*** Block opens ***

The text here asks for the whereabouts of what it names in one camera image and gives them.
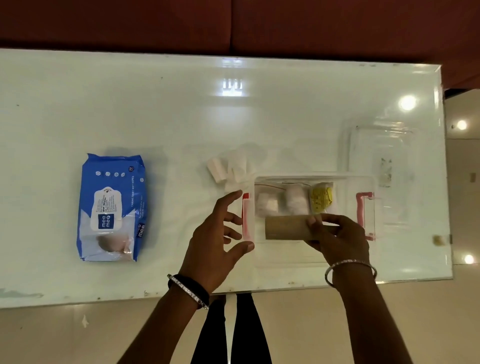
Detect red box latch handle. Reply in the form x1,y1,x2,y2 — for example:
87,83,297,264
242,193,256,241
355,191,376,241

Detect person's leg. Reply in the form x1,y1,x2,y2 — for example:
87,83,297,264
190,295,228,364
233,293,273,364

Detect person's right forearm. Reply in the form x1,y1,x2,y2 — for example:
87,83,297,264
330,267,416,364

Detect clear plastic storage box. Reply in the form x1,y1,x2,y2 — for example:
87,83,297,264
242,173,378,269

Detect clear plastic box lid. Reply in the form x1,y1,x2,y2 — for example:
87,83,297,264
339,121,421,226

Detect person's right hand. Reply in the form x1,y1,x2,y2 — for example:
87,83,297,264
305,214,373,268

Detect yellow wrapped packet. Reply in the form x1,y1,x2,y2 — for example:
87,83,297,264
309,182,335,215

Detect person's left hand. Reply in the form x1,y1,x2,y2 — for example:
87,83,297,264
178,190,256,295

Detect black wrist band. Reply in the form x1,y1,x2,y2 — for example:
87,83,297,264
167,274,211,305

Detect person's left forearm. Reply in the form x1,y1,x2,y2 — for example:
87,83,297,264
117,284,205,364

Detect thin silver bracelet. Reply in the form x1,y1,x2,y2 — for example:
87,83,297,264
167,275,209,310

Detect blue wet wipes packet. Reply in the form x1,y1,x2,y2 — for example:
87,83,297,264
76,152,148,263

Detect person's left leg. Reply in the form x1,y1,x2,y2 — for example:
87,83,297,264
190,295,228,364

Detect brown bandage roll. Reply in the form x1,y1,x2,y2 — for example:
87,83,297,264
265,214,340,241

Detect dark red sofa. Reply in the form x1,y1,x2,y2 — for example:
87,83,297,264
0,0,480,90

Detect person's right leg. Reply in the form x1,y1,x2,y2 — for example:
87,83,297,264
233,293,273,364

*** Block closes ***

=== What is being asked ===
All of the records need repeating exactly, except for the pictures.

=== Solved exercise ===
The text here asks for the whereabouts of what it names in one camera image and gives them.
Detect red box latch handle. Reply in the form x1,y1,x2,y2 — for example:
87,83,297,264
242,193,256,241
355,191,376,241

Detect person's leg. Reply in the form x1,y1,x2,y2 — for example:
87,83,297,264
190,295,228,364
233,293,273,364

Detect person's right forearm. Reply in the form x1,y1,x2,y2 — for example:
87,83,297,264
330,267,416,364

Detect clear plastic storage box. Reply in the form x1,y1,x2,y2 — for example:
87,83,297,264
242,173,378,269

Detect clear plastic box lid. Reply in the form x1,y1,x2,y2 — for example:
87,83,297,264
339,121,421,226

Detect person's right hand. Reply in the form x1,y1,x2,y2 — for example:
87,83,297,264
305,214,373,268

Detect yellow wrapped packet. Reply in the form x1,y1,x2,y2 — for example:
87,83,297,264
309,182,335,215

Detect person's left hand. Reply in the form x1,y1,x2,y2 — for example:
87,83,297,264
178,190,256,295

Detect black wrist band. Reply in the form x1,y1,x2,y2 — for example:
87,83,297,264
167,274,211,305

Detect person's left forearm. Reply in the form x1,y1,x2,y2 — for example:
87,83,297,264
117,284,205,364

Detect thin silver bracelet. Reply in the form x1,y1,x2,y2 — for example:
87,83,297,264
167,275,209,310

Detect blue wet wipes packet. Reply in the form x1,y1,x2,y2 — for example:
87,83,297,264
76,152,148,263

Detect person's left leg. Reply in the form x1,y1,x2,y2 — for example:
87,83,297,264
190,295,228,364

Detect brown bandage roll. Reply in the form x1,y1,x2,y2 — for example:
87,83,297,264
265,214,340,241

Detect dark red sofa. Reply in the form x1,y1,x2,y2 — for example:
87,83,297,264
0,0,480,90

Detect person's right leg. Reply in the form x1,y1,x2,y2 — for example:
87,83,297,264
233,293,273,364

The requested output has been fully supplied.